[EXERCISE REQUIREMENTS]: Copy out all of the records. Keep every word exact.

Items from a dataset:
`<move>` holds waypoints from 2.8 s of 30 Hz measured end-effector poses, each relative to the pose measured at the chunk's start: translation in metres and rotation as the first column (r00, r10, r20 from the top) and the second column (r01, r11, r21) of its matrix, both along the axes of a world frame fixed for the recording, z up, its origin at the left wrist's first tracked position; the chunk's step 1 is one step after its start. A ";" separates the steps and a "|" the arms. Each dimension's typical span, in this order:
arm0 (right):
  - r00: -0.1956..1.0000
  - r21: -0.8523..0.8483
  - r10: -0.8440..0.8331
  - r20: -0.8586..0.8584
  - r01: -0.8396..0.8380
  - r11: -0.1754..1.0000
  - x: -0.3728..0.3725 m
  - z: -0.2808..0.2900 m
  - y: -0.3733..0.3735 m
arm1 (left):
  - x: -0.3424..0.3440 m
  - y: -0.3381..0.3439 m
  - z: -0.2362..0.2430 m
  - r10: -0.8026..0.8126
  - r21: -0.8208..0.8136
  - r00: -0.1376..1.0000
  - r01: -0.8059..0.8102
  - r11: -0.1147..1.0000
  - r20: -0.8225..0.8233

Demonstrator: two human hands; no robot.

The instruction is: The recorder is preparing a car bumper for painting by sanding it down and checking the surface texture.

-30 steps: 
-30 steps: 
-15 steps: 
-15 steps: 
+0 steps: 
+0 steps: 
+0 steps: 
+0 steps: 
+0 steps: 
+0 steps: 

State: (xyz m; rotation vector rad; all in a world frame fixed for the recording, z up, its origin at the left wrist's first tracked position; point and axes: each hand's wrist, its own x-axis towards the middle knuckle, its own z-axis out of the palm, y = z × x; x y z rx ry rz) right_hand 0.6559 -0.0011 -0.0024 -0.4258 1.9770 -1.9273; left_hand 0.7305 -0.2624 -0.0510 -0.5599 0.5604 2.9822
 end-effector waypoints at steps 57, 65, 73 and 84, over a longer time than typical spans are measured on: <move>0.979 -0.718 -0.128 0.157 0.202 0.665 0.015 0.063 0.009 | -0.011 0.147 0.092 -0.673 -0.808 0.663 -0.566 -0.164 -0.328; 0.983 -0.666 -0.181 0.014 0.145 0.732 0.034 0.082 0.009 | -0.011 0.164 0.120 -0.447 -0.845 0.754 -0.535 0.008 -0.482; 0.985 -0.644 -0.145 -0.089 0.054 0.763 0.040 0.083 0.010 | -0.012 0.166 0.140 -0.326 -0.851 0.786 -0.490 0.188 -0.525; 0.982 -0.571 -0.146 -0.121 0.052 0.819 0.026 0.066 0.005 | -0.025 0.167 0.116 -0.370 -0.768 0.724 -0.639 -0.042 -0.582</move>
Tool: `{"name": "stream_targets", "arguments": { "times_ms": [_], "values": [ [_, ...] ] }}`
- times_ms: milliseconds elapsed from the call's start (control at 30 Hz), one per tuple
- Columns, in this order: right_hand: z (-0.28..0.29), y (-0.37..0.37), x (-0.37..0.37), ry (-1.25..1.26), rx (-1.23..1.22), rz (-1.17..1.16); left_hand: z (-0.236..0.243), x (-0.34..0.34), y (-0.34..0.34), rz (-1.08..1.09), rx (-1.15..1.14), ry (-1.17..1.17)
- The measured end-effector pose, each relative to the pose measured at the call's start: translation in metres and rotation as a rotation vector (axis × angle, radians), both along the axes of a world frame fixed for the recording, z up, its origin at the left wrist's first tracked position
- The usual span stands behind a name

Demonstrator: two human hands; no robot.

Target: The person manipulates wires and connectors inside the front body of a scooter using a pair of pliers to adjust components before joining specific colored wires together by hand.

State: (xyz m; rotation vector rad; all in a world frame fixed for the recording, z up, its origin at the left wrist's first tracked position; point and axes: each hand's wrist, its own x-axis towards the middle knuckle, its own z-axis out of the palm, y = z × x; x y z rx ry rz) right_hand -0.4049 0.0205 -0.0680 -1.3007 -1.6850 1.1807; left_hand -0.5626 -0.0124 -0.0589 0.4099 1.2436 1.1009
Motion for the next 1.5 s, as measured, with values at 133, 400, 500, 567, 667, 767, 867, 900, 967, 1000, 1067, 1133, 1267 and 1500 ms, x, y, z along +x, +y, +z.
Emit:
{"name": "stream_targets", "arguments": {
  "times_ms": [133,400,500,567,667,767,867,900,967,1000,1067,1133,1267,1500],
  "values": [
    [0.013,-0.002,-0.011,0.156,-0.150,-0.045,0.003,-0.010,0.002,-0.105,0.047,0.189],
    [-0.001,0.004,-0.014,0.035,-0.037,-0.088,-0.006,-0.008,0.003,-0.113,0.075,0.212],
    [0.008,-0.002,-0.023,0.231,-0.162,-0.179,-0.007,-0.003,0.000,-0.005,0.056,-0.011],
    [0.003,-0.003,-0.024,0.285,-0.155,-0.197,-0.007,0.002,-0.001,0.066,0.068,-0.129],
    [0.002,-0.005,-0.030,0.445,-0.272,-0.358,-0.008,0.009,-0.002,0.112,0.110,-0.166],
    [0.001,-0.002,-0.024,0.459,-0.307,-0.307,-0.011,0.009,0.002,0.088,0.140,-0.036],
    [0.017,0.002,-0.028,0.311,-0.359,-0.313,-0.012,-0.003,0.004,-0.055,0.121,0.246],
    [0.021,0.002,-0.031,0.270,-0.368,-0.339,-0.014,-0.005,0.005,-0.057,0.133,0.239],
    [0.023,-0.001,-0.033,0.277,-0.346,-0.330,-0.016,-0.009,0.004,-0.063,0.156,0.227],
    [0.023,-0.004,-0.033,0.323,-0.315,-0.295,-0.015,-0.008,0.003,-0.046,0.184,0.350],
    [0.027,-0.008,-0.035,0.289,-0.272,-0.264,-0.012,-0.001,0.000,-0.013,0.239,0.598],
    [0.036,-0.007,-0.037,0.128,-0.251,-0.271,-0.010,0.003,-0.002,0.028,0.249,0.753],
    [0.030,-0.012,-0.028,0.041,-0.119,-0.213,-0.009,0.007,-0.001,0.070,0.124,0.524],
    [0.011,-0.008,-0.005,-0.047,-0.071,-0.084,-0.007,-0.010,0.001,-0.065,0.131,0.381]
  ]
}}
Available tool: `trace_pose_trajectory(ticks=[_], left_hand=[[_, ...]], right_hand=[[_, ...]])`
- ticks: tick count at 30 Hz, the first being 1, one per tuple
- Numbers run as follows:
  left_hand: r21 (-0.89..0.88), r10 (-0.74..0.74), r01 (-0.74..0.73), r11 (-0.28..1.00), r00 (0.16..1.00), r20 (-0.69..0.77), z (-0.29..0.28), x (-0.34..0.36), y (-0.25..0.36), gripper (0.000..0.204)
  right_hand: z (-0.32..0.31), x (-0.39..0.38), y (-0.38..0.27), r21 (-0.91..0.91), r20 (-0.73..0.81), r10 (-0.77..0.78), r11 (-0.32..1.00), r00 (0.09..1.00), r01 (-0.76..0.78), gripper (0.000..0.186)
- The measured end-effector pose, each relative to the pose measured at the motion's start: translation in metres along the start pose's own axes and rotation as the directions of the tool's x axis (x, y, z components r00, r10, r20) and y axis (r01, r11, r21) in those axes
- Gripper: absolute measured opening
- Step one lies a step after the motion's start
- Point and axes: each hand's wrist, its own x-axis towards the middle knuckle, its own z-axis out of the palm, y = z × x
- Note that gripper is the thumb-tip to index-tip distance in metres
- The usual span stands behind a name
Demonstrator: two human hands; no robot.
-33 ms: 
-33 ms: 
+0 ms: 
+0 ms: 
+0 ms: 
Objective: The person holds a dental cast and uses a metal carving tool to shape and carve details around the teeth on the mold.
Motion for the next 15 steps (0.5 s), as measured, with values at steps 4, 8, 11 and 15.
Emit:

[PROBLEM SOLUTION]:
`<move>` holds waypoints from 2.8 s of 30 Hz measured end-effector poses, each relative to the pose measured at the chunk's start: translation in metres and rotation as the first column (r00, r10, r20 from the top) and the second column (r01, r11, r21) of its matrix, both along the axes of a world frame fixed for the recording, z up, its origin at the left wrist's first tracked position; the chunk's step 1 is one step after its start. A ";" separates the steps and a "|" the arms. Each dimension's typical span, in this order:
arm0 (right):
  - r00: -0.1956..1.0000
  - r21: -0.8523..0.8483
  - r10: -0.8440..0.8331
  - r20: -0.8586..0.8584
  - r01: -0.8396..0.8380
  - r11: -0.1754..1.0000
  - x: -0.3728..0.3725 m
  - z: -0.2808..0.2900 m
  - y: -0.3733..0.3735 m
arm1 (left):
  - x: -0.3424..0.3440 m
  - y: -0.3381..0.3439 m
  - z: -0.2362..0.2430 m
  - r10: -0.8026..0.8126
  - r21: -0.8208..0.8136
  - r00: -0.1376..1.0000
  - r01: -0.8059..0.8102
  - r11: -0.1147..1.0000
  - r20: -0.8225..0.8233

Demonstrator: two human hands; no robot.

The instruction is: The recorder is preparing a car bumper for painting by sanding it down and checking the surface texture.

-30 steps: 
-30 steps: 
-15 steps: 
-15 steps: 
+0 steps: 
+0 steps: 
+0 steps: 
+0 steps: 
+0 steps: 
+0 steps: 

State: (xyz m; rotation vector rad; all in a world frame fixed for the recording, z up, its origin at the left wrist's first tracked position; point and axes: each hand's wrist, its own x-axis towards the middle knuckle, its own z-axis out of the palm, y = z × x; x y z rx ry rz) right_hand 0.6559 -0.0011 -0.0024 -0.4258 1.9770 -1.9273; left_hand 0.7305 -0.2624 -0.0510 -0.5599 0.5604 2.9822
 end-effector waypoints at steps 57, 65, 73 and 84, over a longer time than typical spans are measured on: <move>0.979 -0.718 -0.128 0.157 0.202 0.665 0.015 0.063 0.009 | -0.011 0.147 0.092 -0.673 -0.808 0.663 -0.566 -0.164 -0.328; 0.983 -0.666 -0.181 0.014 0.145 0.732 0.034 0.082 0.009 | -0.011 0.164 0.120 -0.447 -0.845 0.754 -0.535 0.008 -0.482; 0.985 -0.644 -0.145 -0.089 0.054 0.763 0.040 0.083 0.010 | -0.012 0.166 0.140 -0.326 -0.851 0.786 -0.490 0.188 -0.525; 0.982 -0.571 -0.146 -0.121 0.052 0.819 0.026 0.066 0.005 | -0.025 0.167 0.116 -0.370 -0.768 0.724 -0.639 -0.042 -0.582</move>
Tool: `{"name": "stream_targets", "arguments": { "times_ms": [_], "values": [ [_, ...] ] }}`
- times_ms: milliseconds elapsed from the call's start (control at 30 Hz), one per tuple
- Columns, in this order: right_hand: z (-0.28..0.29), y (-0.37..0.37), x (-0.37..0.37), ry (-1.25..1.26), rx (-1.23..1.22), rz (-1.17..1.16); left_hand: z (-0.236..0.243), x (-0.34..0.34), y (-0.34..0.34), rz (-1.08..1.09), rx (-1.15..1.14), ry (-1.17..1.17)
- The measured end-effector pose, each relative to the pose measured at the call's start: translation in metres and rotation as a rotation vector (axis × angle, radians), both along the axes of a world frame fixed for the recording, z up, its origin at the left wrist's first tracked position
- The usual span stands behind a name

Demonstrator: two human hands; no robot.

Target: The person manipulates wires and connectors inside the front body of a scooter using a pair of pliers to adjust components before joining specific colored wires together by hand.

State: (xyz m; rotation vector rad; all in a world frame fixed for the recording, z up, its origin at the left wrist's first tracked position; point and axes: each hand's wrist, its own x-axis towards the middle knuckle, its own z-axis out of the palm, y = z × x; x y z rx ry rz) right_hand -0.4049 0.0205 -0.0680 -1.3007 -1.6850 1.1807; left_hand -0.5626 -0.0124 -0.0589 0.4099 1.2436 1.1009
Motion for the next 1.5 s, as measured, with values at 133, 400, 500, 567, 667, 767, 867, 900, 967, 1000, 1067, 1133, 1267 and 1500 ms, x, y, z along +x, +y, +z.
Emit:
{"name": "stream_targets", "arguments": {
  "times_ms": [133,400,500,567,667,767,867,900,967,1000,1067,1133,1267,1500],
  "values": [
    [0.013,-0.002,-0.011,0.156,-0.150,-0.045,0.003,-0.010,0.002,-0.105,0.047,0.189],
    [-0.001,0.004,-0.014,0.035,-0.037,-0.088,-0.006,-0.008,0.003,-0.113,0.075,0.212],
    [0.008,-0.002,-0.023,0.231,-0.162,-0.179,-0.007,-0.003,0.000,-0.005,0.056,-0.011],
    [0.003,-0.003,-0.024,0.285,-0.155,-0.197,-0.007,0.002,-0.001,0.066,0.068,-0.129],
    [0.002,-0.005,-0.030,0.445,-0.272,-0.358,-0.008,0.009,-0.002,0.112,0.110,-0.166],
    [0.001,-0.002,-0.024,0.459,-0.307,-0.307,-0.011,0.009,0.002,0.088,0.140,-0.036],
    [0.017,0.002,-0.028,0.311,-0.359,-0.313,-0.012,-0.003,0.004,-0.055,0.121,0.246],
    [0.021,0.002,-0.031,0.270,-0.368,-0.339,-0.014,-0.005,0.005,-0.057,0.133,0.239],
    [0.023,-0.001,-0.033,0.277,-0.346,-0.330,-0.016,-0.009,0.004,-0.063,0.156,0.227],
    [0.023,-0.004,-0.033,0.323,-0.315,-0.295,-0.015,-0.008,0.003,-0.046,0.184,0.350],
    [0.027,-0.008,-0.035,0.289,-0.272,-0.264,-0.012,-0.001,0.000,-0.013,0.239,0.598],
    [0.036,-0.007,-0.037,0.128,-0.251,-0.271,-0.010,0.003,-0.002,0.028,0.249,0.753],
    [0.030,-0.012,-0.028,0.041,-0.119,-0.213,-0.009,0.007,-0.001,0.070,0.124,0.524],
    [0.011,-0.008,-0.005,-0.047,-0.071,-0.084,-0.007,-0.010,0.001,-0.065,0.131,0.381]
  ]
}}
Available tool: `trace_pose_trajectory(ticks=[_], left_hand=[[_, ...]], right_hand=[[_, ...]])`
- ticks: tick count at 30 Hz, the first being 1, one per tuple
- Numbers run as follows:
  left_hand: r21 (-0.89..0.88), r10 (-0.74..0.74), r01 (-0.74..0.73), r11 (-0.28..1.00), r00 (0.16..1.00), r20 (-0.69..0.77), z (-0.29..0.28), x (-0.34..0.36), y (-0.25..0.36), gripper (0.000..0.204)
  right_hand: z (-0.32..0.31), x (-0.39..0.38), y (-0.38..0.27), r21 (-0.91..0.91), r20 (-0.73..0.81), r10 (-0.77..0.78), r11 (-0.32..1.00), r00 (0.09..1.00), r01 (-0.76..0.78), gripper (0.000..0.186)
- The measured end-effector pose, each relative to the pose measured at the motion's start: translation in metres along the start pose's own axes and rotation as the directions of the tool's x axis (x, y, z components r00, r10, r20) and y axis (r01, r11, r21) in those axes
- Gripper: absolute measured opening
- Step one lies a step after the motion's start
- Point and axes: each hand's wrist, its own x-axis towards the middle knuckle, its own z-axis out of the palm, y = z × x
- Note that gripper is the thumb-tip to index-tip distance in metres
- The usual span stands behind a name
Demonstrator: two human hands; no robot.
-33 ms: 
-33 ms: 
+0 ms: 
+0 ms: 
+0 ms: 
Objective: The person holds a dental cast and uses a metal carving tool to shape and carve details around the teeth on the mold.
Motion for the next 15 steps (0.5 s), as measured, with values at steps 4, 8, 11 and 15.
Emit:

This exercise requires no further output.